Alphafold
Alphafold is a Deep Learning model that can be used to predict the 3D structure of proteins. It is developed by DeepMind which is a subsidiary of Alphabet.
The Alphafold Module
Alphafold is available to use as a module. Use the following command to load the latest version of Alphafold:
module load cuda
module load alphafold
This will load the Alphafold module and also CUDA driver to ensure GPU is used for accelerating the prediction.
Note
This package is still undergoing testing. Please help report issues and slow predictions to the service-now portal.
Genetic Database
AlphaFold needs multiple genetic (sequence) databases to run:
PDB structures in the mmCIF format
PDB seqres – only for AlphaFold-Multimer
UniProt – only for AlphaFold-Multimer
Which are stored on the flash drive and accessible to all users at:
/jmain02/flash/share/datasets/GeneticDB
Using Alphafold
Ensure the protein sequence (.fasta) you’d like to perform prediction on has been downloaded to your JADE home directory.

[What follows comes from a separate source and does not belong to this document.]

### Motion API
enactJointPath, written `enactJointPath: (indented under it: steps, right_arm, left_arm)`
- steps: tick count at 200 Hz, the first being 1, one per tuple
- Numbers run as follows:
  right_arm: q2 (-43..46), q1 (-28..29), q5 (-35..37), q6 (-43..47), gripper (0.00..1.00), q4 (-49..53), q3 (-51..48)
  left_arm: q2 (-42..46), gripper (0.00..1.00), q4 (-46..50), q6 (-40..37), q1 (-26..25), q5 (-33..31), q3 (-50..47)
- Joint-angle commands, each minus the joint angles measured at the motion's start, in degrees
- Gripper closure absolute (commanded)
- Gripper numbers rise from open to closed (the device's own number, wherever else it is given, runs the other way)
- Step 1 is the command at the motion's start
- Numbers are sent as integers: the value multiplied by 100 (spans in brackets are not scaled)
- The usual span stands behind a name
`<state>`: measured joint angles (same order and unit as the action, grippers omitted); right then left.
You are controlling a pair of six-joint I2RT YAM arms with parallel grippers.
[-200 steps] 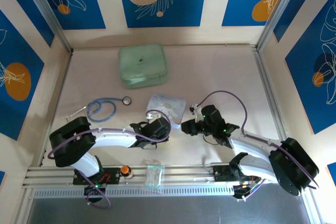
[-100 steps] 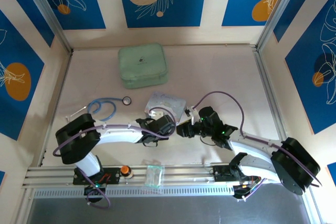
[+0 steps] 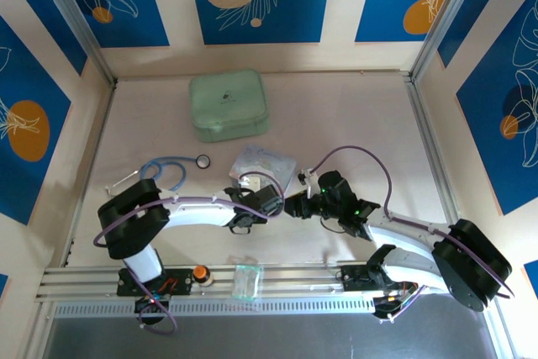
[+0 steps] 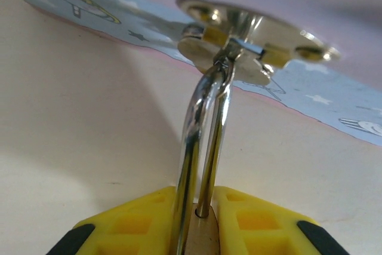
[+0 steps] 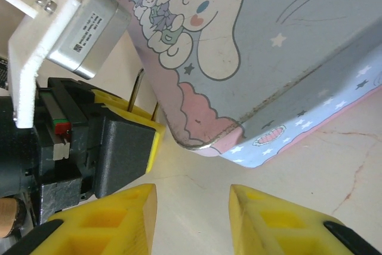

Once the Alphafold module has been loaded, the script run_alphafold.sh
can be used to run the prediction. For example, if trying to run a sequence located at ~/my_protein.fasta
:
run_alphafold.sh -d /jmain02/flash/share/datasets/GeneticDB -o predictions/ -f ~/my_protein.fasta -t 2023-02-03
Explanation of the parameters for the above command:
-d - Location of the genetic databases, on JADE it is stored at
/jmain02/flash/share/datasets/GeneticDB
.-o - Path to a directory that will store the results.
-f - Path to a FASTA file containing sequence. If a FASTA file contains multiple sequences, then it will be folded as a multimer.
-t - Maximum template release date to consider (ISO-8601 format - i.e. YYYY-MM-DD). Important if folding historical test sets.
Run run_alphafold.sh --help
for explanations on all the parameters that can be used.
A folder of the protein file name is created inside the output directory e.g. predictions/my_protein/
for this example. Explanations of outputs can be found at on the official repository.